目的 研究炎性肠病(inflammatory bowel disease,IBD)肠黏膜内组织细胞种类与分布特点,为其鉴别诊断寻找线索。方法 参照2012年中华医学会新制定的诊断标准选取病例,结合临床病史及内镜下表现做出诊断,确定溃疡性结肠炎(ulcerative colitis,UC)组 30例,克罗恩病(Crohn’s disease,CD)组 26例,选取10例正常肠黏膜作为对照组。所有病例均HE染色及加做6项免疫组化染色(CD1a、CD21、CD68、CD163、S-100、Ki-67)。所有切片均扫描进入优纳ISCAN系统进行半定量分析。结果 UC(80.72±17.15)个/10⁴ μm²及CD(78.59±16.37)个/10⁴ μm²的固有层内细胞数与正常对照组(59.57±14.04)个/10⁴ μm²相比均具有显著的统计学意义(P<0.01)。CD1a在正常肠黏膜及UC内几乎没有表达[(0.72±0.79)个/10⁴ μm², CD(22.19±10.19)个/10⁴ μm²]统计分析比较与正常对照组及UC(1.32±2.26)个/10⁴ μm²均有统计学意义(P<0.05)。CD21在组织学上的鉴别诊断意义不大。S-100三组的组间比较均具有统计学意义(P<0.05)。CD68 CD组(16.02±7.33)个/10⁴ μm²的阳性细胞数少于正常对照组(21.92±6.18)个/10⁴ μm²和UC组(19.96±11.31)个/10⁴ μm²,与UC及正常对照组比较均具有统计学意义(P<0.05)。CD163染色时CD与UC组比较无统计学意义。 Ki67三组的组间比较均具有统计学意义(P<0.05)。结论 通过多种组织细胞免疫组化染色结果可以综合判断IBD的免疫状态及对UC和CD进行鉴别诊断。

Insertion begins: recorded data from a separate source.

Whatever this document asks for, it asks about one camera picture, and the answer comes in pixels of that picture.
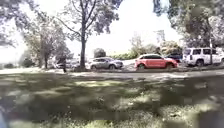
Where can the tall tree with dark trunk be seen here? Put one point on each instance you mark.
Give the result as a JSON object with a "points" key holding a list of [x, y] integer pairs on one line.
{"points": [[82, 50]]}

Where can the red car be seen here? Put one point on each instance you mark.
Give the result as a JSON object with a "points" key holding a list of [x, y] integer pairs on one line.
{"points": [[155, 62]]}

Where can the tall sign board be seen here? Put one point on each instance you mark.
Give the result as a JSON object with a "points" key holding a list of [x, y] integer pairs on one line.
{"points": [[161, 36]]}

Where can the dark car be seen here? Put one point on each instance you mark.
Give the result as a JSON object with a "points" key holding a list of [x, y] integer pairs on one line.
{"points": [[175, 57]]}

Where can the shaded grass lawn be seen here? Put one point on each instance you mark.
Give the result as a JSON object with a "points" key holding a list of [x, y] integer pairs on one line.
{"points": [[100, 100]]}

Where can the leafy tree with thin trunk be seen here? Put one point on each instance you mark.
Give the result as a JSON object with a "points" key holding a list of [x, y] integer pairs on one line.
{"points": [[45, 61]]}

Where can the person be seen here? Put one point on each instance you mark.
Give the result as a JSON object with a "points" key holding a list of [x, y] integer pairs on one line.
{"points": [[63, 63]]}

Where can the white suv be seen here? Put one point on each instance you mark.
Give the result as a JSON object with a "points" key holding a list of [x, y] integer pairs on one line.
{"points": [[201, 57]]}

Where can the silver car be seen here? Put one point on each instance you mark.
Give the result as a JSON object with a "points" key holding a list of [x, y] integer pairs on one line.
{"points": [[105, 63]]}

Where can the large tree with pale trunk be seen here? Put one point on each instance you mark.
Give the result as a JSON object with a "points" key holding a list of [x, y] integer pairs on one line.
{"points": [[210, 50]]}

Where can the grey paved path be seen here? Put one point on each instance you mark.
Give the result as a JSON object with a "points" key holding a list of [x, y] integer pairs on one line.
{"points": [[150, 75]]}

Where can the round dark bush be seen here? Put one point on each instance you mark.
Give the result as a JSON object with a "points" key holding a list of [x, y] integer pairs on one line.
{"points": [[99, 53]]}

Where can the green hedge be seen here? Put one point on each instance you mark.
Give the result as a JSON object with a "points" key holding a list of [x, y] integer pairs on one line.
{"points": [[123, 56]]}

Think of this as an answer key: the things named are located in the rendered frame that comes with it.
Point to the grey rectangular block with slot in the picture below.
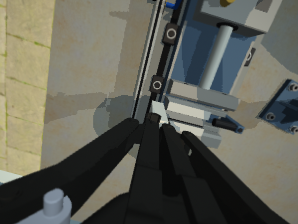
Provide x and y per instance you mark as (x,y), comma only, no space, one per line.
(186,116)

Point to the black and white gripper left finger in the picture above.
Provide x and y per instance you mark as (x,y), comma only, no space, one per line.
(54,194)

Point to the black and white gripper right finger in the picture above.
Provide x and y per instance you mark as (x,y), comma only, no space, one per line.
(230,201)

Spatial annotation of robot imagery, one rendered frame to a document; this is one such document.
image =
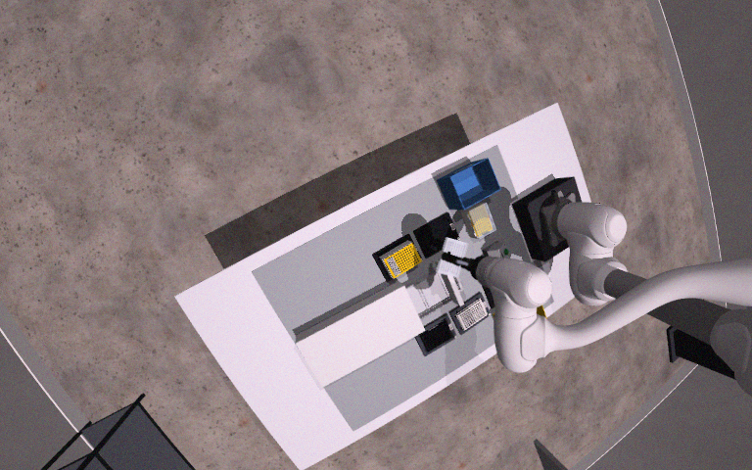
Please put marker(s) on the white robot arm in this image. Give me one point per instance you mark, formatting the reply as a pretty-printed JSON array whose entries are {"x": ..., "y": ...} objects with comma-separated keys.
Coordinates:
[{"x": 521, "y": 336}]

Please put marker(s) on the blue bin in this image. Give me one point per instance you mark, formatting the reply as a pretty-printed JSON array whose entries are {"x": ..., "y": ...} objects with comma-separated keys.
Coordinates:
[{"x": 473, "y": 185}]

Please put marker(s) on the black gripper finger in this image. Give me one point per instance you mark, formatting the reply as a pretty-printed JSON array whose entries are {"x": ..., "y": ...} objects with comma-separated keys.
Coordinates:
[{"x": 454, "y": 259}]

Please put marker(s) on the grey bench mat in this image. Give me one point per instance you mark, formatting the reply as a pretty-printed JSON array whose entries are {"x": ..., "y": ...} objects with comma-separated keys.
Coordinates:
[{"x": 336, "y": 270}]

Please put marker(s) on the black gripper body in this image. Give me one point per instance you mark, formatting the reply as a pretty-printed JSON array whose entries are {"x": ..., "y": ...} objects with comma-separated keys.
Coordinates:
[{"x": 473, "y": 265}]

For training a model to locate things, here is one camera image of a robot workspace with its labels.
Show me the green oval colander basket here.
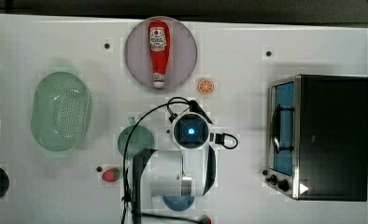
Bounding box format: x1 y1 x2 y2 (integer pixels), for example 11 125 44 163
31 72 92 152

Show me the black toaster oven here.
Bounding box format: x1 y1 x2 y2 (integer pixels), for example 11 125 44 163
263 75 368 202

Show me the red ketchup bottle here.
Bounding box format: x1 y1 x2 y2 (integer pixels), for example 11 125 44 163
148 20 171 89

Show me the grey round plate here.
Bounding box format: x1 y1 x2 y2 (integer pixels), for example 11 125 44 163
124 16 198 91

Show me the red strawberry toy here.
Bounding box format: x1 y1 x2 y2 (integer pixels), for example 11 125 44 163
102 167 120 183

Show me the orange slice toy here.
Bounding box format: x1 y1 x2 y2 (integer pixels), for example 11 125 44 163
198 78 215 94

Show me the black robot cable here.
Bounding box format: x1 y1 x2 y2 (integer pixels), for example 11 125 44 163
120 96 240 224

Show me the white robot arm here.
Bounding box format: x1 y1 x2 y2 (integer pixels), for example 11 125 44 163
142 112 223 197

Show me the blue bowl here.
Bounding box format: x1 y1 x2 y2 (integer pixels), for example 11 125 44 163
163 195 194 212

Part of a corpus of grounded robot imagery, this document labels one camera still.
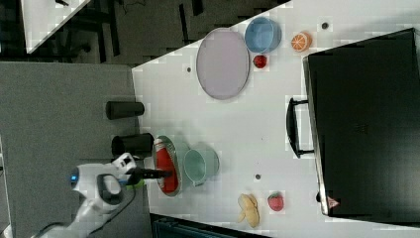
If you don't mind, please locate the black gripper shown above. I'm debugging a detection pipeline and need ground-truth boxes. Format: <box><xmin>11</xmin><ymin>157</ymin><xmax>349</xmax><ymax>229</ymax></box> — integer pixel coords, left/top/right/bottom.
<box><xmin>127</xmin><ymin>168</ymin><xmax>172</xmax><ymax>185</ymax></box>

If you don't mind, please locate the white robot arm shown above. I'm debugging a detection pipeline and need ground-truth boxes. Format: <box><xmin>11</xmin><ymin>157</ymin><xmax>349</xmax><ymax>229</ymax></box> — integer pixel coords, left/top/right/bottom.
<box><xmin>31</xmin><ymin>163</ymin><xmax>173</xmax><ymax>238</ymax></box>

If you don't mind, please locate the mint green cup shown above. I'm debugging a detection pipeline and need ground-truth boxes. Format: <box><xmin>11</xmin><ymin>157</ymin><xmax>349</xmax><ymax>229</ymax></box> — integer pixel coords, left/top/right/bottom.
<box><xmin>183</xmin><ymin>148</ymin><xmax>220</xmax><ymax>186</ymax></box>

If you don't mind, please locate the round grey plate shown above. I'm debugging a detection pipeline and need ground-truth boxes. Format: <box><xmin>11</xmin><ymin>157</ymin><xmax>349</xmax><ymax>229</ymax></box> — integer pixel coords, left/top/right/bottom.
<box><xmin>196</xmin><ymin>28</ymin><xmax>250</xmax><ymax>100</ymax></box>

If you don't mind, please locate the large red strawberry toy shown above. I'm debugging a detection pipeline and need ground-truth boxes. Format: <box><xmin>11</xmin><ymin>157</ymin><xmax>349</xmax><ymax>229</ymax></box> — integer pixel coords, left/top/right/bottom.
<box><xmin>267</xmin><ymin>192</ymin><xmax>284</xmax><ymax>211</ymax></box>

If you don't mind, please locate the small red strawberry toy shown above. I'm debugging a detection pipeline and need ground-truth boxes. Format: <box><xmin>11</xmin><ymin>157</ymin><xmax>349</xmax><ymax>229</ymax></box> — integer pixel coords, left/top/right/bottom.
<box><xmin>253</xmin><ymin>55</ymin><xmax>267</xmax><ymax>68</ymax></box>

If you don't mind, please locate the white table in background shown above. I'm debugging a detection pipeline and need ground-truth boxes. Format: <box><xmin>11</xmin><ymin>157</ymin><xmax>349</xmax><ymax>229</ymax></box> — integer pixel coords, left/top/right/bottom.
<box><xmin>20</xmin><ymin>0</ymin><xmax>91</xmax><ymax>54</ymax></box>

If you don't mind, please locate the blue bowl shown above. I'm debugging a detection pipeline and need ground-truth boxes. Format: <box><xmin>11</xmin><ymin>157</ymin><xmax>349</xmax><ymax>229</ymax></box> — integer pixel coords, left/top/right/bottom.
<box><xmin>245</xmin><ymin>17</ymin><xmax>281</xmax><ymax>54</ymax></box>

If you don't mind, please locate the orange half toy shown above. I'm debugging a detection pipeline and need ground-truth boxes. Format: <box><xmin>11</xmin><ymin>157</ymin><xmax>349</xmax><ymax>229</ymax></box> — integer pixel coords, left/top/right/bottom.
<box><xmin>291</xmin><ymin>32</ymin><xmax>312</xmax><ymax>53</ymax></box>

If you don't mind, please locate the black toaster oven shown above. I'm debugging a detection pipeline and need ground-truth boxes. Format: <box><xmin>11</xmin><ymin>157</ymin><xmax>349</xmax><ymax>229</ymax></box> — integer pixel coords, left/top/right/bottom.
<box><xmin>303</xmin><ymin>28</ymin><xmax>420</xmax><ymax>227</ymax></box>

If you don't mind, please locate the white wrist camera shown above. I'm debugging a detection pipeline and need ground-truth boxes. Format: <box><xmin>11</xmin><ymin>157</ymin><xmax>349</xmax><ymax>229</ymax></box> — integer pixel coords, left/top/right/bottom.
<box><xmin>112</xmin><ymin>153</ymin><xmax>137</xmax><ymax>175</ymax></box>

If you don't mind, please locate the black cylinder post lower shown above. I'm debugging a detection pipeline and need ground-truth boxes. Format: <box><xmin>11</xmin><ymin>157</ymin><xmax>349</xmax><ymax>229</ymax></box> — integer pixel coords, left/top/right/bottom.
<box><xmin>111</xmin><ymin>133</ymin><xmax>154</xmax><ymax>160</ymax></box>

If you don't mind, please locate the black cylinder post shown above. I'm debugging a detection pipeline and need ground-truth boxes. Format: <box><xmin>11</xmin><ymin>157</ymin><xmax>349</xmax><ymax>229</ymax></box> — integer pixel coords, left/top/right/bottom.
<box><xmin>111</xmin><ymin>133</ymin><xmax>154</xmax><ymax>160</ymax></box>
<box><xmin>105</xmin><ymin>101</ymin><xmax>145</xmax><ymax>120</ymax></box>

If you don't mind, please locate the black cylinder post upper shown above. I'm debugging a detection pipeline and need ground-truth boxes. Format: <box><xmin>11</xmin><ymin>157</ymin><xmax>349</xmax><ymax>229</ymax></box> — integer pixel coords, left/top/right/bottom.
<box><xmin>105</xmin><ymin>101</ymin><xmax>145</xmax><ymax>120</ymax></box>

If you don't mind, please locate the black oven door handle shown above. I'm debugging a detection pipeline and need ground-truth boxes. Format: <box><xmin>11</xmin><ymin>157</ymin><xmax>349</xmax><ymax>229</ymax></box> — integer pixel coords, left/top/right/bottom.
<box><xmin>286</xmin><ymin>98</ymin><xmax>314</xmax><ymax>158</ymax></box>

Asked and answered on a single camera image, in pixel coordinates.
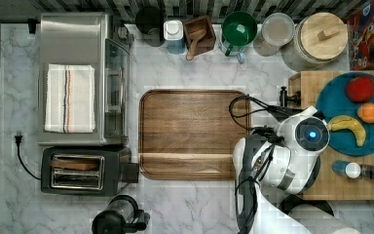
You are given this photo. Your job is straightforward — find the black drawer handle bar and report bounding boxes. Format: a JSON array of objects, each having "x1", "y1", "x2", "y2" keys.
[{"x1": 279, "y1": 86, "x2": 301, "y2": 107}]

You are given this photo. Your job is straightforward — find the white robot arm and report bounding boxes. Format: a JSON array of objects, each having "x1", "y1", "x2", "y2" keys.
[{"x1": 233, "y1": 106, "x2": 361, "y2": 234}]

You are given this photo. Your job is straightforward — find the wooden drawer cabinet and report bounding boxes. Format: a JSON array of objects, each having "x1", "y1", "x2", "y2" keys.
[{"x1": 288, "y1": 70, "x2": 374, "y2": 201}]

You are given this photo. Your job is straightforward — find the wooden cutting board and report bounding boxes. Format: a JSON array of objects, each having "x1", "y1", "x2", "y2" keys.
[{"x1": 138, "y1": 90, "x2": 250, "y2": 180}]

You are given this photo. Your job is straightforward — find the brown wooden box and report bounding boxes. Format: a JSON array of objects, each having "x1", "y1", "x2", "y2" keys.
[{"x1": 183, "y1": 16, "x2": 216, "y2": 60}]

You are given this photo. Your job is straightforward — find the wooden scoop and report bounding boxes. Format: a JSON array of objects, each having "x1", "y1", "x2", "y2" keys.
[{"x1": 186, "y1": 29, "x2": 206, "y2": 60}]

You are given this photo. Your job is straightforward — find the black two-slot toaster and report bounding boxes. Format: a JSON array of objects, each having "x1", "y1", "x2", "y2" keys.
[{"x1": 41, "y1": 145, "x2": 139, "y2": 197}]

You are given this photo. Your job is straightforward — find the blue soap bottle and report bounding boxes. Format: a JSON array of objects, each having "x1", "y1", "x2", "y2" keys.
[{"x1": 164, "y1": 20, "x2": 185, "y2": 55}]

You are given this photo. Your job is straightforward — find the green mug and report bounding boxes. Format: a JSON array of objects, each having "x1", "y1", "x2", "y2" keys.
[{"x1": 219, "y1": 11, "x2": 257, "y2": 63}]

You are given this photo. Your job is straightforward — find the toast slice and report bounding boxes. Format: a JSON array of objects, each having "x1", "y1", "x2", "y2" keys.
[{"x1": 51, "y1": 159, "x2": 99, "y2": 171}]

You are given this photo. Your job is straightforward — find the striped white dish towel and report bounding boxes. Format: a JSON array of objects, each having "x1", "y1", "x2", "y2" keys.
[{"x1": 44, "y1": 64, "x2": 95, "y2": 134}]

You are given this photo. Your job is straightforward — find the stainless toaster oven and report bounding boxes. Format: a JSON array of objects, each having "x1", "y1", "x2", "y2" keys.
[{"x1": 38, "y1": 13, "x2": 132, "y2": 146}]

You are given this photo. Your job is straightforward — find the glass jar with clear lid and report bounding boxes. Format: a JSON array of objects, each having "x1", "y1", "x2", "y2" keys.
[{"x1": 254, "y1": 13, "x2": 295, "y2": 57}]

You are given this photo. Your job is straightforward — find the blue plate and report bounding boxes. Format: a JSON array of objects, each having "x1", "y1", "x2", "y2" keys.
[{"x1": 316, "y1": 72, "x2": 374, "y2": 156}]

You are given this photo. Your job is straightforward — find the jar with wooden lid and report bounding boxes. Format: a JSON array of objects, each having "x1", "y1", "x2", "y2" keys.
[{"x1": 281, "y1": 13, "x2": 348, "y2": 71}]

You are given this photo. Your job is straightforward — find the yellow banana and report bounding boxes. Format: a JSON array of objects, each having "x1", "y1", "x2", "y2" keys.
[{"x1": 327, "y1": 115, "x2": 366, "y2": 146}]

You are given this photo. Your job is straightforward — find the blue shaker white cap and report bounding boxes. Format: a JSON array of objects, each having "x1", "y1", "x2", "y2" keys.
[{"x1": 332, "y1": 160, "x2": 360, "y2": 178}]

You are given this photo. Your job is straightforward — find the red apple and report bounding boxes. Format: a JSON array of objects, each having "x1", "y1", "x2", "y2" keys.
[{"x1": 345, "y1": 76, "x2": 374, "y2": 102}]

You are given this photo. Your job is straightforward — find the orange fruit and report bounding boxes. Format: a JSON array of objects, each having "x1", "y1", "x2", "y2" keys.
[{"x1": 356, "y1": 102, "x2": 374, "y2": 124}]

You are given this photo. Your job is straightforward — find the red cereal box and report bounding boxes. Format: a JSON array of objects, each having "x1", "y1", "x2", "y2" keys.
[{"x1": 348, "y1": 0, "x2": 374, "y2": 70}]

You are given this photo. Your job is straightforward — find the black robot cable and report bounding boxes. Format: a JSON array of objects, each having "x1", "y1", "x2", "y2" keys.
[{"x1": 228, "y1": 94, "x2": 293, "y2": 132}]

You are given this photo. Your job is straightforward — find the black power cable with plug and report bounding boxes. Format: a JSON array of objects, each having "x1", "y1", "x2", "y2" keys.
[{"x1": 14, "y1": 131, "x2": 43, "y2": 181}]

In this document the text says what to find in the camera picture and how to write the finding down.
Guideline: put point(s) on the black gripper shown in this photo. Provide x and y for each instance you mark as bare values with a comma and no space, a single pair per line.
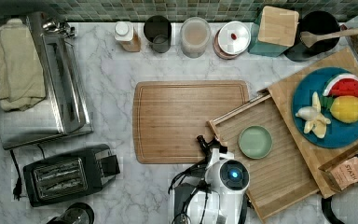
207,147

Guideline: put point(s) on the bamboo drawer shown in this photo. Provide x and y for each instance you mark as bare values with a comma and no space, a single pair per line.
282,178

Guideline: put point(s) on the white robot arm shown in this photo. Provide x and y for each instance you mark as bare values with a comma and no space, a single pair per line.
211,191

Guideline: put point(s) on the bamboo drawer cabinet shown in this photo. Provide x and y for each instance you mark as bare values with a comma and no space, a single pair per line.
320,160

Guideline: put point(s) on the small green bowl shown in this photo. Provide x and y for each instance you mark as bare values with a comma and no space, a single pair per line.
255,142

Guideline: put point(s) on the bamboo cutting board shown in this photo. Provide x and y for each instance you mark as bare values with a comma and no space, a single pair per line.
167,116

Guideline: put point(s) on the plush peeled banana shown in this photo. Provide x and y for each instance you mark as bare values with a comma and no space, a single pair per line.
315,121

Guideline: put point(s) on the white lidded round tin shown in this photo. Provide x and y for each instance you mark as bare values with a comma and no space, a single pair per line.
231,40

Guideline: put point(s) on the clear cereal container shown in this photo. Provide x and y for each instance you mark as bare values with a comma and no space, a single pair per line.
195,34

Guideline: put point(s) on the black cup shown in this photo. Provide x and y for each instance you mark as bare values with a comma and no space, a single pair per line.
158,31

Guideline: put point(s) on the blue plate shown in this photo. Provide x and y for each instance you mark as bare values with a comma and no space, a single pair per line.
338,134

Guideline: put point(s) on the teal canister bamboo lid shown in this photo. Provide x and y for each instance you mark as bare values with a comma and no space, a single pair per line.
273,32

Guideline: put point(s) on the white capped spice bottle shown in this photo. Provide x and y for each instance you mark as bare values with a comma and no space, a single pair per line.
127,37

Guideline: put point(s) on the glass jar black base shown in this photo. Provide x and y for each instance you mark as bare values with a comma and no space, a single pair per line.
77,213

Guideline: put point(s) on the plush yellow pineapple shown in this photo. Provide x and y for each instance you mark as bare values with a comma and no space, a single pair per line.
342,108

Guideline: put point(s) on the stash tea box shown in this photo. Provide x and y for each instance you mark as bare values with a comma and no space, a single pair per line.
345,173

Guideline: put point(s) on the stainless toaster oven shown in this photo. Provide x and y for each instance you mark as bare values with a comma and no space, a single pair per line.
63,112

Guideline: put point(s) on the wooden spoon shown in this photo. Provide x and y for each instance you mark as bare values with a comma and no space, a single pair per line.
309,39

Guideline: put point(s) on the plush watermelon slice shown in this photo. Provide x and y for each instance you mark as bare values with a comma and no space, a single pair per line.
342,85

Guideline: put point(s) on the black silver toaster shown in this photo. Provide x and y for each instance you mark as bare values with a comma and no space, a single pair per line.
70,175

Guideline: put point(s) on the black utensil holder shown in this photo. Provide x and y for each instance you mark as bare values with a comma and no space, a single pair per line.
318,23

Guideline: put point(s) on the beige folded towel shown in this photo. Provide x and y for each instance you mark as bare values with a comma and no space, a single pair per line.
22,83

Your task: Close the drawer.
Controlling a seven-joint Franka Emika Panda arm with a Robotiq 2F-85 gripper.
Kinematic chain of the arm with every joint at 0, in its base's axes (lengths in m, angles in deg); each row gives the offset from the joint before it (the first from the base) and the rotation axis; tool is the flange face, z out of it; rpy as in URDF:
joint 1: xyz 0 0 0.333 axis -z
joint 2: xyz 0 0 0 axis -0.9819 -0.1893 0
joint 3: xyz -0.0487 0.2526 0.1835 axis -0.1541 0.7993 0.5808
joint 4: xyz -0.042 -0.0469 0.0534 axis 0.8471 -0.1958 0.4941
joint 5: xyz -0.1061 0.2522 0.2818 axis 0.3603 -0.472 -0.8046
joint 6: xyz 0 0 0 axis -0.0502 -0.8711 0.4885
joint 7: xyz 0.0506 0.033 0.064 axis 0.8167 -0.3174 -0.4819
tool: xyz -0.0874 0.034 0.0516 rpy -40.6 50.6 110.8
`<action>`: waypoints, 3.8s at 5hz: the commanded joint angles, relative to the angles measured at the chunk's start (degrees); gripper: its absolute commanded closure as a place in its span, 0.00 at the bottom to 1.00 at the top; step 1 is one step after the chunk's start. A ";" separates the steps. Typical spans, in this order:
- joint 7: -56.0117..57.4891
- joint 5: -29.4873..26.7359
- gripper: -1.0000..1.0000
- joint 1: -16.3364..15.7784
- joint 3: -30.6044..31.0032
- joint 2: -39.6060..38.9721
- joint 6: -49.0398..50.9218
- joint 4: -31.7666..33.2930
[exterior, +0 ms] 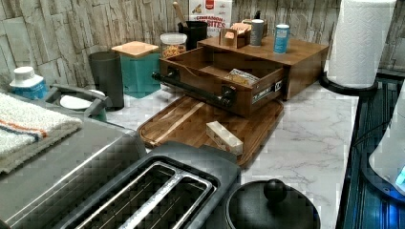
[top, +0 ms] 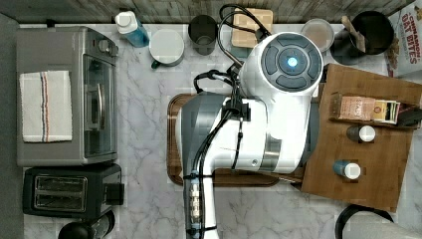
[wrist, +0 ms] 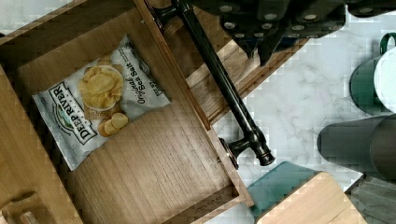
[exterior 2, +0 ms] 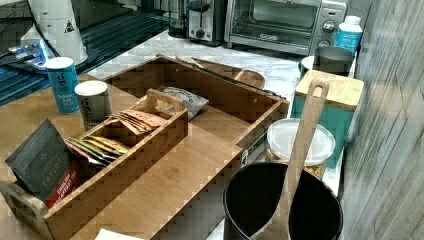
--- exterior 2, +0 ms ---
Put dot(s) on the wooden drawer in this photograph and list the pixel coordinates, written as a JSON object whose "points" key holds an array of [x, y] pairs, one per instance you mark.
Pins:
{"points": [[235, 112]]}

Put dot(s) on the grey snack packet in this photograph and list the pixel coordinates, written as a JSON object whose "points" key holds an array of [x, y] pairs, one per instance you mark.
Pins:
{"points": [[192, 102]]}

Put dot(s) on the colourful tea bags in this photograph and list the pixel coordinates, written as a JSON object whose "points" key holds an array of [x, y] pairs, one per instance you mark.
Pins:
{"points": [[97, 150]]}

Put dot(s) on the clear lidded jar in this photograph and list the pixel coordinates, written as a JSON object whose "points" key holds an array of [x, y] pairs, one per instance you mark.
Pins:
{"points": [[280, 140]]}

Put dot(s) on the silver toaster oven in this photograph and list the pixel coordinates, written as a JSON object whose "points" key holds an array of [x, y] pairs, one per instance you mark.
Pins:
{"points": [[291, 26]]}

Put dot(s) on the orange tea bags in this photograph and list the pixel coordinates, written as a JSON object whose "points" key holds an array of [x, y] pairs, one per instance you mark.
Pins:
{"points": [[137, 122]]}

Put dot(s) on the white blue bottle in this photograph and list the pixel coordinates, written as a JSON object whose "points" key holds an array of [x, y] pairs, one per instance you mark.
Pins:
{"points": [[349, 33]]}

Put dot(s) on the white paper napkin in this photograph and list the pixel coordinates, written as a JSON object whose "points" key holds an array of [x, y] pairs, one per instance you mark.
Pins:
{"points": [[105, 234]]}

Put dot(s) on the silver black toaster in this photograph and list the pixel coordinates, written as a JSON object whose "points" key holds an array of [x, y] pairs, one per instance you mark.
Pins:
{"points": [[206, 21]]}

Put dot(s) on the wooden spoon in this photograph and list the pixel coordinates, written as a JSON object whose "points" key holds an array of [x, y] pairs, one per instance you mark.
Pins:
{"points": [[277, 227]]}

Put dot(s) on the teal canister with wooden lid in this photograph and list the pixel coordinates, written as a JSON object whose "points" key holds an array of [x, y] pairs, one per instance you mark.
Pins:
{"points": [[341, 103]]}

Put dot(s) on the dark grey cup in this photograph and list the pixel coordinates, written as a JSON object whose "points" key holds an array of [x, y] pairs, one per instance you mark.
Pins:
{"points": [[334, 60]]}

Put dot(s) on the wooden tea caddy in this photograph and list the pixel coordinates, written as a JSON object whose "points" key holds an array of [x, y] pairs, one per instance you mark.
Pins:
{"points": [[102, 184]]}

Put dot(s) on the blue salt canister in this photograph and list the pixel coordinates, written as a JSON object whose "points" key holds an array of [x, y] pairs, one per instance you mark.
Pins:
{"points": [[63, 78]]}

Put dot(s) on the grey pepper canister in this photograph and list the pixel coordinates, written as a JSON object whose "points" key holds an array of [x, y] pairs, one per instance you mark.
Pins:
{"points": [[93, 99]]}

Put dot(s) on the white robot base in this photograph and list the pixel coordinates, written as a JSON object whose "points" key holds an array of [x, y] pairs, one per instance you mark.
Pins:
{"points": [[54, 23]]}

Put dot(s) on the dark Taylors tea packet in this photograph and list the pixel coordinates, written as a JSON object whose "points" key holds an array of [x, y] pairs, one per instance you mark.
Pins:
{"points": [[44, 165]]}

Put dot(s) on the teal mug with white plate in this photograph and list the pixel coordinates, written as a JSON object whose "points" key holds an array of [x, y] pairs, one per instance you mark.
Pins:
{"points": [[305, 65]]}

Objective Inflammatory bowel disease(IBD) includes ulcerative colitis(UC) and Crohn’s disease(CD). Definitive diagnosis of UC and CD relies on colonoscopy and biopsy, but it is difficult to give a definitive diagnosis for pathologists by specimens taken from colonoscopy. We hope that through the study for distribution and types of tissue cells within lesions ,looking for new clues to differential diagnosis.Methods Combining clinical history, endoscopy and the new standard, we remade the diagnosis, finally made sure of 30 cases of UC, 26 cases of CD, and 10 cases of normal intestine mucosa taken as the control. All the cases were re-stained by HE and two-step IHC for 6 items of antigens(CD1a、CD21、CD68、CD163、S-100、Ki-67), and these sections were analyzed by UNISCAN system to do semi-quota standard. The SPSS13.0 was used for statistics. The IHC was also analyzed through dividing the strength of the positive staining. Results The cell number in the CD and UC was significantly different from the control(P<0.01). In the CD mucosa, there were more positive cells than in the normal control and UC, with statistically significant difference(P<0.05).The CD21 expression could be the result of other cells stained, and had little diagnostic value. The S-100 positive cell types were rich in these 3 groups, in every two group with statistically significant difference(P<0.05).There was no CD68 expression statistically significant difference in the UC group compared with normal control(P>0.05), but the positive cell number in the CD group were less compared with the normal control and UC group, with statistically significant difference(P<0.05). There were rare Ki67 positive cells in the control group. In the UC group the Ki67 positive cells were more than in the CD group. Three groups of comparisons between groups were statistically significantly different (P<0.05).Conclusions These antibodies can be used as staining differential diagnosis of UC and CD. CD1a:UC(-),CD(+); Ki67 UC(+>10%),CD(+1%-2%);number of positive cells of S-100 and CD68, UC〉CD. The other antibodies can be used as auxiliary diagnositic means.